Employee Benefits, Retirement, Student Loans


January 25, 2024

I have some very good news for anyone who is finding it hard to juggle paying back federal student loans and simultaneously saving for retirement. Beginning in 2024, making student loan payments could help you build retirement savings if you have a workplace retirement plan that makes a matching contribution.

 

You know all about how employer matching contributions work with your retirement plan. When you make a contribution to your retirement plan at work, your employer agrees to make a matching contribution.

 

That’s a great deal, but it can be hard for young adults who are just starting out in their careers to commit money to pay back their student loans and contribute to their workplace retirement plan.

 

Starting this year, your plan can make that matching contribution into your workplace retirement plan for employees paying back student loans, even if that worker doesn’t make his or her own contribution to the retirement plan. The new rule effectively allows the employer matching contribution to kick in based on an employee’s student loan repayments.

 

For example, let’s say you make $4,000 in federal student loan repayments, and you are eligible for a workplace retirement plan that offers a matching contribution.
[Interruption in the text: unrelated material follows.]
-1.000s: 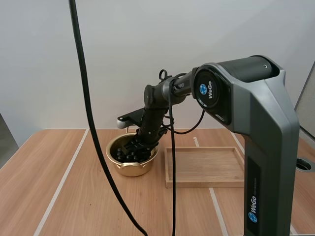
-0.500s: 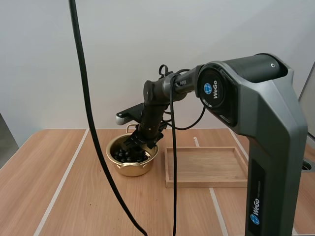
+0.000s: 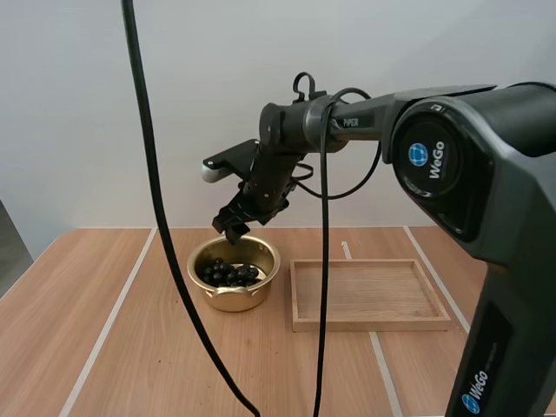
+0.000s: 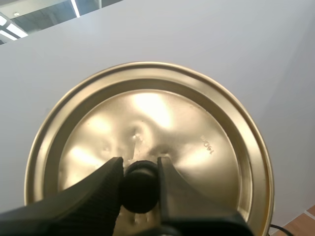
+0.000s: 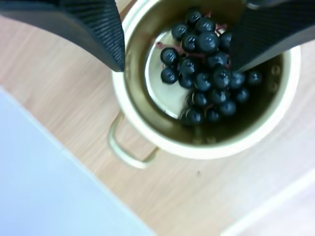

And just to keep this simple, let’s assume the matching contribution would be 50%. Under the normal rules, you would need to contribute $4,000 to your workplace retirement plan to qualify for a $2,000 matching contribution from your employer.

 

With this new rule, you could get the $2,000 match without making a contribution yourself: your $4,000 student loan repayment would qualify you for the company contribution to your retirement fund, regardless of whether you contribute any of your salary into the retirement fund.

 

Basically, employers can match student loan repayments—following whatever matching formula the plan uses—with a contribution to that employee’s retirement plan.

 

I want to be very clear: It is my hope that everyone can manage to contribute to their retirement plans when they are young, and not just rely on a company match.  Dollars you save in your 20s and 30s will have decades to grow and are more valuable than dollars you manage to save in your 40s, 50s, and 60s. When you are in your 20s, contributing at least 10% of your salary—the combination of your contributions and the employer match—will put you on a great path to a secure retirement.

 

That said, anyone who can’t yet manage the juggle of paying back student loans while simultaneously contributing to their workplace retirement plan may now be able to build up retirement savings based solely on employer-matching contributions.

 

The rule is so new, it’s likely your employer hasn’t yet added this new benefit to the retirement plan. Don’t just wait. I encourage you and your fellow student-loan borrower colleagues to lobby human resources to make it a priority to add this valuable feature to the retirement plan.